Ada Hoffman’s The Fallen is number one. Having loved The Outside, the first in this series, I couldn’t stop and so jumped into reading this second novel. As I mentioned in the earlier review, Hoffman combines great science fiction adventure with excellent portrayals of characters who deal with autism and effects of trauma. But her work is much more than that!
Nnedi Okorafor’s Remote Control , in the publisher’s words: “An alien artifact turns a young girl into Death’s adopted daughter in Remote Control, a thrilling sci-fi tale of community and female empowerment from Nebula and Hugo Award-winner Nnedi Okorafor.”
Since I thoroughly enjoyed Essa Hansen’s Nophek Gloss, first volume of The Graven, I’m quite excited to get into the second in this series, Azura Ghost. Here’s part of the publisher’s blurb: “A young man on the run finds himself on the wrong side of his former best friend’s gun in this action-packed space opera perfect for fans of The Expanse and A Long Way to a Small Angry Planet.”
One of my favorite series of the past few years has been Derek Künsken’s The Quantum Evolution. I’ve been eagerly awaiting the third volume, The Quantum War, to see what happens to Belisarius, a member of the enhanced human species known as Homo Quantus, his former lover Cassandra, and the wild crew he assembles to carry out his plans to subvert the ruling powers of the universe they try to survive in.
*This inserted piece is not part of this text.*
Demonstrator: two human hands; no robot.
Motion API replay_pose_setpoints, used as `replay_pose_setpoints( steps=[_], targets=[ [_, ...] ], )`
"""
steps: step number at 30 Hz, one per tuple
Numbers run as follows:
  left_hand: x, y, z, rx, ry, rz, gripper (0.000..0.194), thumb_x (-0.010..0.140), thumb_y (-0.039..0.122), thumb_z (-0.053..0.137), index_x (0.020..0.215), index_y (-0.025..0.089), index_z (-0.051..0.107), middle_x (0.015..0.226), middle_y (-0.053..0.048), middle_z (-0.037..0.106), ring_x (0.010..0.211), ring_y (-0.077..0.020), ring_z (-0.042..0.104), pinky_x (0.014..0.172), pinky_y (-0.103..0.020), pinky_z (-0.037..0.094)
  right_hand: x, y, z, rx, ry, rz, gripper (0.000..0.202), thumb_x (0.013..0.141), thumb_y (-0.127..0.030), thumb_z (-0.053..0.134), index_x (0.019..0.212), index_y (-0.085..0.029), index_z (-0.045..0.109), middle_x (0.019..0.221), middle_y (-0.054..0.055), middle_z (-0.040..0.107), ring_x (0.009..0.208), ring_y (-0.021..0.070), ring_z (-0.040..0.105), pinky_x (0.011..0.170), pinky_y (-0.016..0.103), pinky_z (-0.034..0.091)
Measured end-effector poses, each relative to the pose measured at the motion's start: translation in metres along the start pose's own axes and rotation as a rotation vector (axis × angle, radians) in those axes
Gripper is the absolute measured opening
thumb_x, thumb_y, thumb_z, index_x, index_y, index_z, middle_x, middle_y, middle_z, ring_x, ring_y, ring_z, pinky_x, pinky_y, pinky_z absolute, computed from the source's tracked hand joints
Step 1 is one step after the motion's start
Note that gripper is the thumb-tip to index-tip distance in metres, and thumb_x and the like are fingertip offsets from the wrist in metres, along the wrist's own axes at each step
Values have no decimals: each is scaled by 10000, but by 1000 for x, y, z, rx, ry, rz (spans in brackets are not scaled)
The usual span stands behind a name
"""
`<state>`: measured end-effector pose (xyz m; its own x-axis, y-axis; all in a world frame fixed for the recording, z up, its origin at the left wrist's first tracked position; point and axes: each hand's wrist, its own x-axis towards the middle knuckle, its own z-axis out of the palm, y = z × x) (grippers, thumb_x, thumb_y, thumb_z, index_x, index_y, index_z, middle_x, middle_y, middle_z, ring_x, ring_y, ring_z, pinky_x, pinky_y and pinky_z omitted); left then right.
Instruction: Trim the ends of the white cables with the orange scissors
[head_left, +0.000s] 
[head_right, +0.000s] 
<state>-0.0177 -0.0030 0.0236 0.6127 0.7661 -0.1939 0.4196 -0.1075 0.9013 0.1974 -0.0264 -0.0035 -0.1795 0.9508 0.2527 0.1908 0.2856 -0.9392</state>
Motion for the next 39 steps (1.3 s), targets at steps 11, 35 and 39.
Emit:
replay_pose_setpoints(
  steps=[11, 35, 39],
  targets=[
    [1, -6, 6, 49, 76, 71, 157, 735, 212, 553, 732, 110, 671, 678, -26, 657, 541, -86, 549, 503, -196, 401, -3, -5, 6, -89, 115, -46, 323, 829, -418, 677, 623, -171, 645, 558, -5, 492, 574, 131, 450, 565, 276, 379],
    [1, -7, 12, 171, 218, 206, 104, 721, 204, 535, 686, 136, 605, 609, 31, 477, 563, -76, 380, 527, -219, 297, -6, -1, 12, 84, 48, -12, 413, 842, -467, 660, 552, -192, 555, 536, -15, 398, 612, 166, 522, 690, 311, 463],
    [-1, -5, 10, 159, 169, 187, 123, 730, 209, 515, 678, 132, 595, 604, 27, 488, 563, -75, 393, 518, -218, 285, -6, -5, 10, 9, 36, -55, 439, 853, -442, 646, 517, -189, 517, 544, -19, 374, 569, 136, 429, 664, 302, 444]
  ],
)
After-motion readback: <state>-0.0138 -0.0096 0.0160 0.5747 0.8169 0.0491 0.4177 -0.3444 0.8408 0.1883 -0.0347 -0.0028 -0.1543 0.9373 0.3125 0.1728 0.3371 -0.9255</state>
Here’s the publisher’s summary of Slipping by Mohamed Kheir: “Musical and parabolic, Slipping seeks nothing less than to accept the world in all its mystery. An innovative novel that searches for meaning within the haze of trauma, it generously portrays the overlooked miracles of everyday life, and attempts to reconcile past failures—both personal and societal—with a daunting future. Delicately translated from Arabic by Robin Moger, this is a profound introduction to the imagination of Mohamed Kheir, one of the most exciting writers working in Egypt today.” Rachel Cordasco has a wonderful review of this book on Strange Horizons, and I’ll see if I can add anything to her brilliant insights.
So that’s what I’ll be blogging about in the next four weeks for SciFiMonth as well as tweeting about other things. Hope you’ll join in.